Reproduce exactly the lines below from the one containing "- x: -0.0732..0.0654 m" through the one containing "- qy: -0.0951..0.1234", including both, and nothing else.

[Stored data]

+===+

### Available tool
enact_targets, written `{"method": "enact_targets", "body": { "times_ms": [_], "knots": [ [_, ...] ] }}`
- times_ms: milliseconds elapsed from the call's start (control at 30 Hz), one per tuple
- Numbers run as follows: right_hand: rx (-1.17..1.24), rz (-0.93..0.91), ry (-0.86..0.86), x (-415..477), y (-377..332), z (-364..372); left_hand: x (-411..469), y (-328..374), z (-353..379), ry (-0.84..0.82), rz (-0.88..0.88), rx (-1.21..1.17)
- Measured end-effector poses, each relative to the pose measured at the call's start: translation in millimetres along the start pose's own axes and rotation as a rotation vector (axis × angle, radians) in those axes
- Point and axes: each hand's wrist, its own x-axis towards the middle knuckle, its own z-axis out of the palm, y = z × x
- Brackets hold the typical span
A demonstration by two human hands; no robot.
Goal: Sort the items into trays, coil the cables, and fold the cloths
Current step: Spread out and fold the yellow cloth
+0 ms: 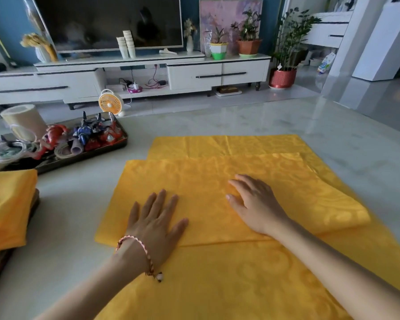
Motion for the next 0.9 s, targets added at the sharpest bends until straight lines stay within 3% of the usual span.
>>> {"method": "enact_targets", "body": {
  "times_ms": [267,400,533,667,900],
  "knots": [
    [0.006,-0.001,0.036,-3.0,-4.6,-1.2,-44.0,-78.8,-13.4,-0.067,-0.254,-0.050],
    [-0.171,0.015,0.075,-9.1,-14.5,-2.2,-53.4,-73.9,-23.0,-0.001,-0.397,-0.032],
    [-0.082,-0.174,0.139,-10.7,-54.5,-3.3,-49.4,-42.8,-34.9,0.228,-0.241,0.008],
    [0.119,-0.314,-0.029,-25.8,-93.1,3.2,-43.5,4.4,-16.4,0.095,-0.065,-0.063],
    [-0.033,-0.070,-0.241,-34.3,-41.2,5.7,-39.2,-4.0,2.6,-0.002,-0.196,-0.032]
  ]
}}
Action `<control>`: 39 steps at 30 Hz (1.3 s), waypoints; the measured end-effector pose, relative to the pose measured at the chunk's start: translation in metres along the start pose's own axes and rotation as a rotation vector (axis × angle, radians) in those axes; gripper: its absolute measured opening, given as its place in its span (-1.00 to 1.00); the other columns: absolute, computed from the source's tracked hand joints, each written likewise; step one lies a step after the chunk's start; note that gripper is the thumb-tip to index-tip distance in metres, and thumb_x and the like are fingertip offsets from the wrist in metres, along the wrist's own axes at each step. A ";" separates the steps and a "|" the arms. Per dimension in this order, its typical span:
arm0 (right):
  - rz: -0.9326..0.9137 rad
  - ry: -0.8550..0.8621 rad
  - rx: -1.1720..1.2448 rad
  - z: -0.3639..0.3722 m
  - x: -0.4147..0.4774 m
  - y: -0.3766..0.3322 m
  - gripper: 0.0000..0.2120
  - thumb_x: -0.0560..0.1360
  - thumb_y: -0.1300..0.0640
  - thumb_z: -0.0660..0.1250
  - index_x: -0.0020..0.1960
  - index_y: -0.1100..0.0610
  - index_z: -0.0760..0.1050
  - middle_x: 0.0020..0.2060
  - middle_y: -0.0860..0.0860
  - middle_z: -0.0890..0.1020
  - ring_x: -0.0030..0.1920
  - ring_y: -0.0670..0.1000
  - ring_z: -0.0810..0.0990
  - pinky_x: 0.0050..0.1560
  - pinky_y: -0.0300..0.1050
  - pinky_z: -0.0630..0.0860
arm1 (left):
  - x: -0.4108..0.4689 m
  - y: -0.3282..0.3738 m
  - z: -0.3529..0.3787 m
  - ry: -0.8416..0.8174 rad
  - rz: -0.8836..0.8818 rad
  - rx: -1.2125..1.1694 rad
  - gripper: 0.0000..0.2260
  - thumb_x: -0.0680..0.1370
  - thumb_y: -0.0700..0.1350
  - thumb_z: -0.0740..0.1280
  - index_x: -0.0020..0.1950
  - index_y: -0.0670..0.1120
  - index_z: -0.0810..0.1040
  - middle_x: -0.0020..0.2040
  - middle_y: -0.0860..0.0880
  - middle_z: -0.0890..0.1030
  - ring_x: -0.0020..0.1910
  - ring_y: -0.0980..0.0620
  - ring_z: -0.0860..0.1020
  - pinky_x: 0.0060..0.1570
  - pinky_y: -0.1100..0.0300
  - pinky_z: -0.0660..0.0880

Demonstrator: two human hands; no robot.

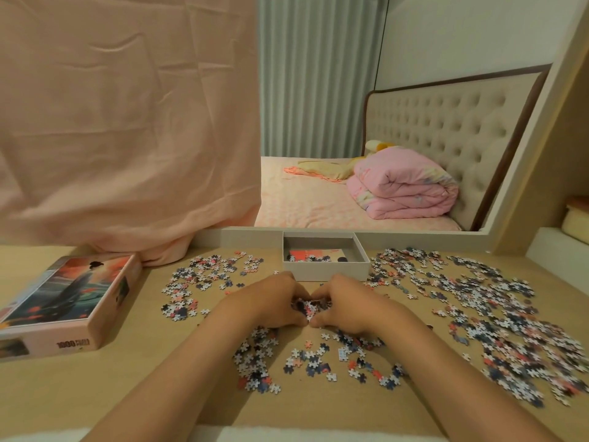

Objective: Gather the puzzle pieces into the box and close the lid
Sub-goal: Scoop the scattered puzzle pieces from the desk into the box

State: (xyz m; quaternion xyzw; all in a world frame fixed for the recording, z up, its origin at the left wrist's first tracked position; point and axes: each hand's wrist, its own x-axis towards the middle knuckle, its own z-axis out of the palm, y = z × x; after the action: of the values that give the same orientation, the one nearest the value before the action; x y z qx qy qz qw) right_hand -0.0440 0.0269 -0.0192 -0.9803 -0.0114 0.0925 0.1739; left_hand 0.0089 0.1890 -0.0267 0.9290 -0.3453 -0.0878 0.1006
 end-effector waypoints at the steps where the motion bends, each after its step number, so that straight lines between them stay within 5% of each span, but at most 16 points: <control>1: -0.005 0.003 0.014 0.000 0.000 -0.001 -0.42 0.46 -0.08 0.49 0.43 0.02 0.46 0.28 0.00 0.59 0.09 0.03 0.59 0.08 -0.12 0.49 | 0.000 0.000 0.000 0.020 -0.003 -0.017 -0.54 0.50 0.10 0.41 0.39 0.09 0.49 0.13 0.04 0.44 0.09 0.02 0.49 0.13 0.08 0.49; 7: 0.019 0.105 0.058 0.004 0.004 -0.006 -0.63 0.45 0.00 0.51 0.24 0.00 0.63 0.01 0.01 0.69 -0.02 0.03 0.63 0.05 -0.06 0.58 | 0.004 -0.005 0.007 0.155 -0.028 -0.201 -0.67 0.38 0.04 0.55 0.09 0.03 0.61 0.00 0.09 0.48 -0.03 0.07 0.51 -0.05 0.20 0.49; 12: 0.016 0.131 0.217 0.006 0.008 -0.004 -0.66 0.45 0.08 0.52 0.22 0.00 0.63 -0.12 -0.02 0.68 -0.23 -0.06 0.58 -0.22 -0.18 0.47 | 0.008 -0.013 0.014 0.238 -0.023 -0.348 -0.81 0.39 -0.05 0.56 -0.11 -0.02 0.59 -0.16 0.06 0.58 -0.21 0.11 0.52 -0.25 0.24 0.44; 16: 0.053 0.130 0.467 0.006 0.011 0.002 -0.66 0.45 0.23 0.52 0.21 0.07 0.63 -0.26 0.04 0.68 -0.39 -0.04 0.62 -0.32 -0.07 0.59 | 0.012 -0.020 0.014 0.282 -0.018 -0.496 -0.84 0.39 -0.10 0.55 -0.15 -0.03 0.60 -0.19 -0.03 0.65 -0.21 0.00 0.59 -0.12 0.04 0.59; 21: -0.008 0.245 0.579 -0.027 0.023 -0.005 -0.75 0.46 0.26 0.50 0.11 0.07 0.67 -0.23 0.08 0.67 -0.37 0.03 0.60 -0.40 -0.16 0.56 | 0.031 -0.025 -0.014 0.416 0.028 -0.544 -0.87 0.41 -0.11 0.54 -0.16 -0.04 0.59 -0.23 -0.14 0.65 -0.29 -0.06 0.57 -0.16 -0.06 0.56; 25: -0.054 0.399 0.390 -0.059 0.050 -0.006 -0.79 0.44 0.15 0.53 0.07 0.08 0.70 -0.20 0.06 0.71 -0.22 0.08 0.69 -0.10 0.02 0.65 | 0.060 -0.026 -0.048 0.486 0.046 -0.553 -0.86 0.44 -0.14 0.53 -0.18 -0.04 0.58 -0.23 -0.18 0.64 -0.31 -0.09 0.56 -0.21 -0.01 0.55; 29: -0.071 0.406 0.332 -0.070 0.071 0.000 -0.83 0.45 0.11 0.52 0.04 0.07 0.70 -0.23 0.05 0.67 -0.26 0.07 0.60 -0.29 -0.13 0.52 | 0.087 -0.026 -0.053 0.494 0.005 -0.480 -0.91 0.47 -0.14 0.49 -0.15 -0.03 0.60 -0.29 0.00 0.60 -0.37 0.10 0.49 -0.29 0.19 0.42; 34: -0.097 0.294 0.277 -0.058 0.083 0.020 -0.74 0.56 0.24 0.37 0.21 0.07 0.65 0.03 0.05 0.69 -0.02 -0.01 0.60 0.00 -0.12 0.51 | 0.093 -0.028 -0.037 0.418 0.012 -0.351 -0.86 0.57 -0.08 0.38 0.04 -0.06 0.71 -0.38 0.08 0.58 -0.42 0.13 0.48 -0.33 0.20 0.37; 36: -0.089 0.339 0.304 -0.057 0.082 0.025 -0.77 0.60 0.18 0.33 0.21 0.07 0.64 0.09 0.05 0.68 -0.06 -0.06 0.57 -0.06 -0.22 0.45 | 0.091 -0.031 -0.033 0.396 -0.003 -0.250 -0.80 0.62 -0.06 0.29 0.11 -0.03 0.69 -0.32 0.02 0.63 -0.38 0.04 0.53 -0.32 0.15 0.44; 39: -0.089 0.325 0.276 -0.057 0.079 0.028 -0.76 0.61 0.14 0.31 0.24 0.09 0.63 0.18 0.05 0.66 0.07 -0.02 0.60 0.03 -0.24 0.43 | 0.083 -0.035 -0.030 0.347 0.004 -0.214 -0.76 0.62 -0.06 0.24 0.21 0.01 0.65 0.02 0.00 0.70 -0.07 0.03 0.63 0.02 0.05 0.56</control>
State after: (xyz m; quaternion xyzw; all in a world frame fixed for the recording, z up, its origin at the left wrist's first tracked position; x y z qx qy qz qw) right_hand 0.0442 -0.0142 0.0097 -0.9477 -0.0137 -0.0738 0.3102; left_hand 0.0997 0.1635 -0.0137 0.9134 -0.3133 0.0378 0.2570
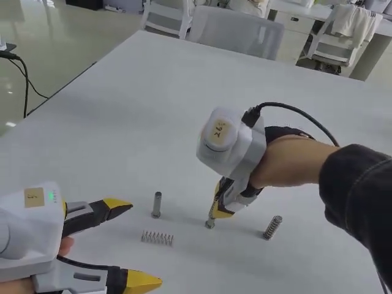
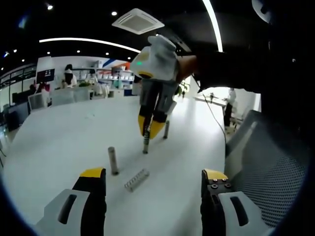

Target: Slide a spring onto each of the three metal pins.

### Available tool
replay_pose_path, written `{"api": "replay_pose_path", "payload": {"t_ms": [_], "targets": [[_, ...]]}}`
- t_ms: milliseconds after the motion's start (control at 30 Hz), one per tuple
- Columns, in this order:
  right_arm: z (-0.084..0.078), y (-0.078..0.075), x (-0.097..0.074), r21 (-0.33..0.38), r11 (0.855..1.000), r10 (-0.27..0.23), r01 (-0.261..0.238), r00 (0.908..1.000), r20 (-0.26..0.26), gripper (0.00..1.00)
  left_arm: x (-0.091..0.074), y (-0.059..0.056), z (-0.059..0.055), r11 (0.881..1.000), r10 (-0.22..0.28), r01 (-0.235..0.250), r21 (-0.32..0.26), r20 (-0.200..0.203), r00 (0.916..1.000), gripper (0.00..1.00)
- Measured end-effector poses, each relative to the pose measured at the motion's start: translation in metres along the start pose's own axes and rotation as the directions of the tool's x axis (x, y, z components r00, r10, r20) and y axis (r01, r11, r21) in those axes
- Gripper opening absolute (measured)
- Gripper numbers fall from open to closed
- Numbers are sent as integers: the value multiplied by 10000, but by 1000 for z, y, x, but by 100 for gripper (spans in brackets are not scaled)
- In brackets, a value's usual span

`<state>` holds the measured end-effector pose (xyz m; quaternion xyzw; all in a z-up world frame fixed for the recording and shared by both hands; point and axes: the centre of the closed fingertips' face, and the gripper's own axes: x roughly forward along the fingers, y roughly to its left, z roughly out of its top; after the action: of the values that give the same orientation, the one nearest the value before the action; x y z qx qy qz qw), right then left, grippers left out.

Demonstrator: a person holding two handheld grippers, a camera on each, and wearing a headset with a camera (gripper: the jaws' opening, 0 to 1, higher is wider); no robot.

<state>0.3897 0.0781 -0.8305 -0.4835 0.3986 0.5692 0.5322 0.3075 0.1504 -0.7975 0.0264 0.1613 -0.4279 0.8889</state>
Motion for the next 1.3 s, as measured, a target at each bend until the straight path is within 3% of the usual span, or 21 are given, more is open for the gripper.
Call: {"api": "replay_pose_path", "payload": {"t_ms": [867,1300], "targets": [[-5,2,20,-209,9997,131,-135,9998,-171,8,0,1,1,9993,372,-371,-96,47,9993,73],[-2,4,22,-311,9994,184,-180,9998,113,11,1,-1,-4,9984,511,-514,-226,-138,9986,73]]}}
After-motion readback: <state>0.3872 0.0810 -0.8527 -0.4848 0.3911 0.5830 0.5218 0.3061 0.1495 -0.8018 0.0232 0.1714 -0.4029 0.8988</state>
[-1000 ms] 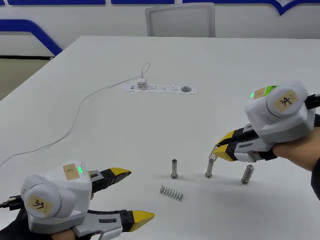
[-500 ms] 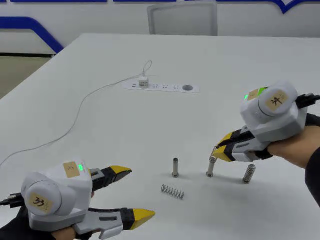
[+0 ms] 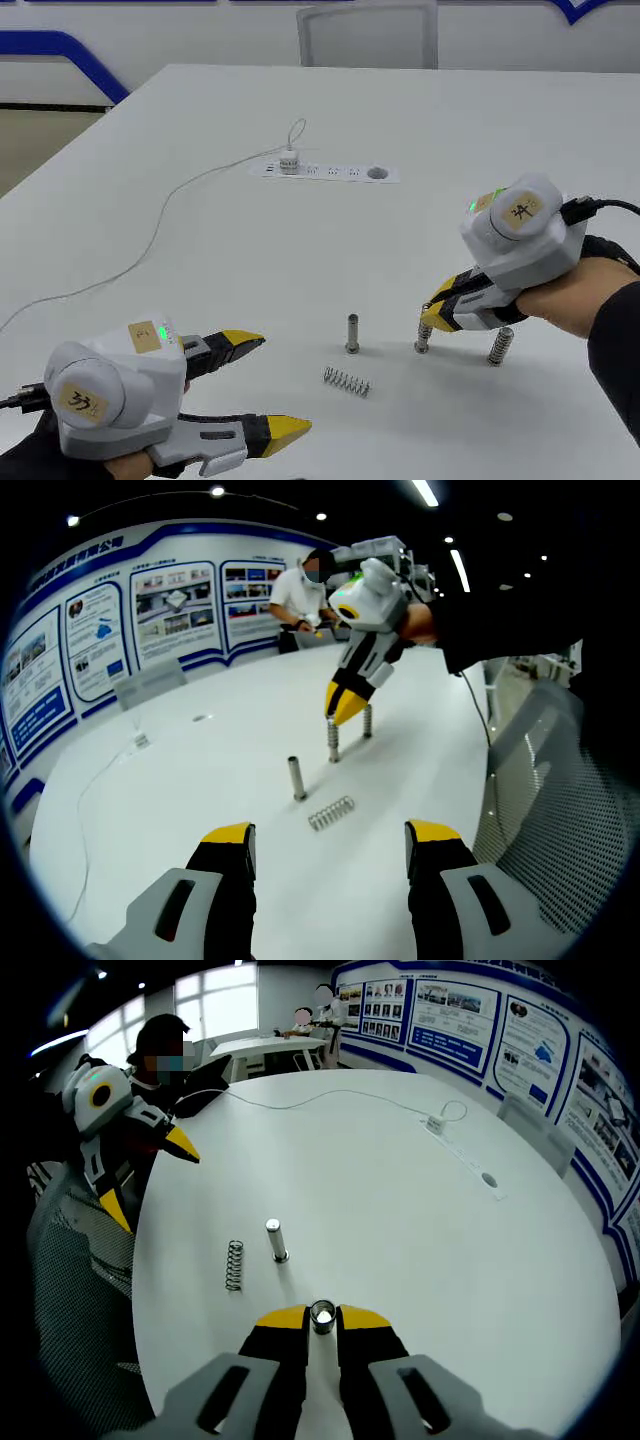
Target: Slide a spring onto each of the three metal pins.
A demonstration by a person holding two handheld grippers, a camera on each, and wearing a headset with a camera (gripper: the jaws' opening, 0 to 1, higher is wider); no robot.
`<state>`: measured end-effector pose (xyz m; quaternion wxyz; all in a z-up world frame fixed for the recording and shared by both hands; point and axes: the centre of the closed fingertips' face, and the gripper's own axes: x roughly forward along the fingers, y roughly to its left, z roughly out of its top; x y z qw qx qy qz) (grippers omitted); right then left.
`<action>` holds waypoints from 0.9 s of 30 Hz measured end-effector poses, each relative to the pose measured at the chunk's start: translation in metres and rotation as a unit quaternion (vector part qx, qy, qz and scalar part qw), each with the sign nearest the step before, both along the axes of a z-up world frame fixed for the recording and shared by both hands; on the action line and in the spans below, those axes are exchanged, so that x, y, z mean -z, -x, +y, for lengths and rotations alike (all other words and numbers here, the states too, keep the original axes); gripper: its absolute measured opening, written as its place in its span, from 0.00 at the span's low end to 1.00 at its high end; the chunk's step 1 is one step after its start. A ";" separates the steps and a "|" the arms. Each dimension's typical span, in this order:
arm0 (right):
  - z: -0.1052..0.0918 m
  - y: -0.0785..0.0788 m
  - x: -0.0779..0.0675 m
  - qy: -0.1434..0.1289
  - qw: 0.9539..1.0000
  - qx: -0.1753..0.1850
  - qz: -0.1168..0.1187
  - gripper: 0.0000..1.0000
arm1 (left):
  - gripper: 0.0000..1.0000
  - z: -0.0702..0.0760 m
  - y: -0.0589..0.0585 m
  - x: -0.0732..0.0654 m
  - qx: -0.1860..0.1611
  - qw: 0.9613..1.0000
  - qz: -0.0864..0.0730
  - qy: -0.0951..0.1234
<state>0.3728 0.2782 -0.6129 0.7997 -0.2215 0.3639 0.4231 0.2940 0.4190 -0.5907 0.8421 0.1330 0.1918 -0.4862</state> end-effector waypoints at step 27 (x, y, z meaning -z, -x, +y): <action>-0.010 0.007 0.035 0.026 0.999 0.014 0.027 0.12 | 0.62 0.001 -0.001 0.002 -0.001 1.000 0.001 0.000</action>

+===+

→ **Task output**
  - x: -0.0732..0.0654 m
  - qx: -0.1860..0.1611
  - qw: 0.9613..1.0000
  - qz: -0.0864..0.0730
  - qy: -0.0951..0.1234

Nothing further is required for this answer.